HEALTH IS WEALTH

Panama 2018 | HEALTH & EDUCATION | REVIEW

Panama's twin public healthcare agencies combine to provide universal coverage, but rising costs and inefficiencies make figuring out the eventual centralization of the center a top priority.

Panama's healthcare system is split between a large public sector that offers a broad range of services and a smaller private sector that has seen significant growth over the past few years as citizens seek new treatment options. Health outcomes have improved steadily over the past several decades, with life expectancy and infant mortality rates now better than regional averages. As the sector continues to mature, the focus will be on ensuring that the public health system is on firm financial standing, increasing access to specialized treatments, and expanding coverage so that rural areas have the same quality of care as urban centers.

According to World Bank and UNICEF data, Panama's life expectancy has risen from 65 years in 1970 to 78 years as of 2016, above the regional average of 75 years. Fertility rates remain above the rest of the region at 2.5 per woman in 2016, but infant mortality rates have been cut in half thanks to increased access to healthcare; the WHO reported that more than 94% of births are now attended by skilled healthcare personnel.

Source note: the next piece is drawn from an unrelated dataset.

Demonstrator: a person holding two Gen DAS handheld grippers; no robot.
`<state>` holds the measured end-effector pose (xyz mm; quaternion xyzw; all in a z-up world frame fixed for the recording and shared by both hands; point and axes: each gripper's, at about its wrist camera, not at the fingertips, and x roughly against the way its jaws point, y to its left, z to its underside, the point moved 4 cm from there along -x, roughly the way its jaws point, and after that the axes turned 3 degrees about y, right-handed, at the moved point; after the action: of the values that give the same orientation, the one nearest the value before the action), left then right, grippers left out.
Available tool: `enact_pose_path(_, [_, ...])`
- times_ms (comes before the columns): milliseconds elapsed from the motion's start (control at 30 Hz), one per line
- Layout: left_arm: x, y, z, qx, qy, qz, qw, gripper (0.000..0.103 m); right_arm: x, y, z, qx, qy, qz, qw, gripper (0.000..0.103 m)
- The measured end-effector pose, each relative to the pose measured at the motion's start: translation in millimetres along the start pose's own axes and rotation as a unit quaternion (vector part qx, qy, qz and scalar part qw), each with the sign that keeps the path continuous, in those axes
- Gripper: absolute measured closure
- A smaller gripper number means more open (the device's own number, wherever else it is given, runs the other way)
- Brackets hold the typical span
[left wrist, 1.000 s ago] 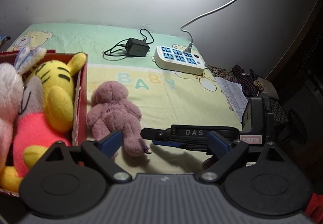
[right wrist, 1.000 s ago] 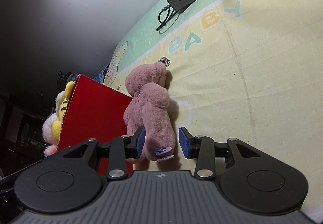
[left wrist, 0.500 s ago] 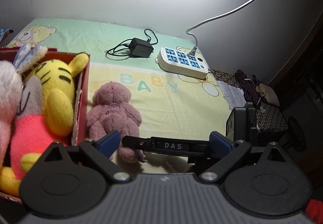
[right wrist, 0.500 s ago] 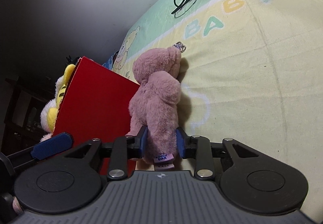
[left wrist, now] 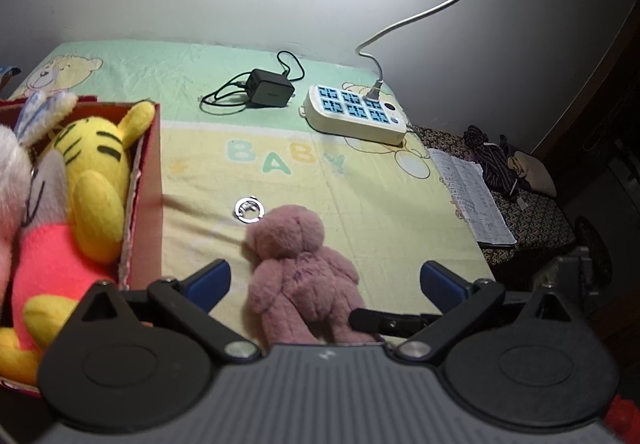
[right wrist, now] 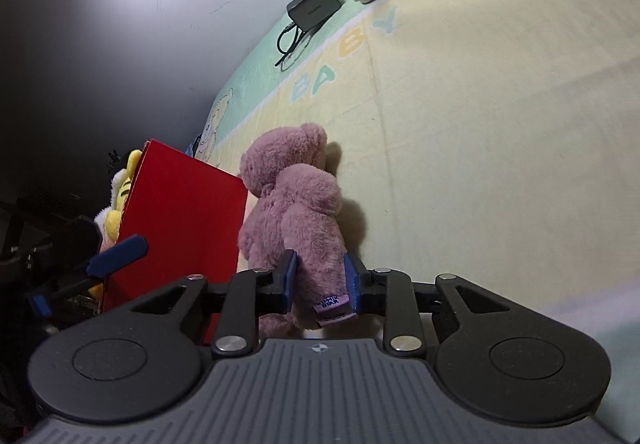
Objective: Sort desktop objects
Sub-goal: 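Grasp the pink bear plush by its body with the right gripper, then lift the pink bear plush and carry it over the red box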
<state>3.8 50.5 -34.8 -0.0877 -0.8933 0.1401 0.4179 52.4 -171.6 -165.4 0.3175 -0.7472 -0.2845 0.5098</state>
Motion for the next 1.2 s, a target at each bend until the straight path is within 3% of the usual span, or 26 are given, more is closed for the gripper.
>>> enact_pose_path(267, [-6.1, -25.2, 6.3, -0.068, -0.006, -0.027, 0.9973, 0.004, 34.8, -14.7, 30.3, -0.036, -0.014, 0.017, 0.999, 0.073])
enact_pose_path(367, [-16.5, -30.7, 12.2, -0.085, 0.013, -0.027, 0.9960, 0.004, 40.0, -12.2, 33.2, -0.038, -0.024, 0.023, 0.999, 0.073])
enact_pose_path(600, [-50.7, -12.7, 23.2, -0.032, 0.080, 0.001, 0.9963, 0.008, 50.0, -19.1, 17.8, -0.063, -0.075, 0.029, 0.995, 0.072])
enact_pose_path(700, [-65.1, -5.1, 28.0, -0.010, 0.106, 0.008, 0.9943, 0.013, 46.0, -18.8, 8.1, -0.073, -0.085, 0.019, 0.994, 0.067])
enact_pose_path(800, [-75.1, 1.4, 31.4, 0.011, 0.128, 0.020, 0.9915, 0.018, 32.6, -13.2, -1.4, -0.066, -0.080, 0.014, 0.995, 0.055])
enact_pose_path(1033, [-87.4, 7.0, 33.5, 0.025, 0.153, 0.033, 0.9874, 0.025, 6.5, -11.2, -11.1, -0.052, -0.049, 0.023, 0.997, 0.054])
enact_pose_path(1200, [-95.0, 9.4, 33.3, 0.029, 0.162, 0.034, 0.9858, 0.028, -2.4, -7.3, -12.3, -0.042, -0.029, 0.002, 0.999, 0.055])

Panama's public healthcare system is carried out by two primary organizations: the Ministry of Health (MINSA) and the Social Security Fund (CSS). Founded in 1941, CSS is the larger of the two. It serves as the nation's pension system and operates a network of healthcare facilities funded through employer and employee contributions. Thanks to Panama's high employment rates, CSS covers the majority of the population. As of 2015, 75% of the population was enrolled in CSS, but this ratio has been above 80% in previous years. The Ministry of Health is the sector's regulatory body in charge of issuing licenses, coordinating insurance, and establishing policy, and also provides medical services targeted to the remainder of the population not covered by CSS. Financed through general government revenue, MINSA operates a network of more than 800 healthcare facilities, most of which are smaller regional clinics.

The split structure of the sector has contributed to near-universal healthcare coverage, but also led to significant and at times confusing overlaps. One World Bank report estimated that half of CSS beneficiaries use MINSA services thanks to agreements between the two agencies that allow patients to seek treatment at other centers. At times, this leads to considerable inefficiencies in the system, but unifying the two would be a complicated and politically fraught undertaking. The private sector only serves an estimated 6% of the population, according to 2015 World Bank figures, and most recipients pay for coverage out of pocket. While there are only four private hospitals, they have garnered recognition for the quality of care offered thanks to partnerships with international organizations. Pacifica Salud Hospital Punta Pacifica, for example, has had a relationship with leading US healthcare center Johns Hopkins Medicine since it opened in 2006, and has been ranked one of the top healthcare facilities in Latin America.

Panama's healthcare spending is among the highest in the region on a per capita basis; according to the World Bank, healthcare made up 14.6% of all government expenditures in 2014, behind only Cuba among Latin American countries. Rising MINSA expenditures have already led the government to adjust some policies, such as limiting the amount of coverage automatically available to foreigners. Even with these proactive actions, MINSA's budget doubled from 2010 to 2017. As an even larger provider, CSS's outlays have risen at an even greater rate: from 2010 to 2017 its budget increased from just over USD2 billion to just over USD5 billion. Increasing communication and coordination between the two agencies would go a long way toward improving quality of care and cutting costs, but it goes without saying that this is easier said than done. While Panama is working with international development agencies to streamline the sector, reforms have been slow.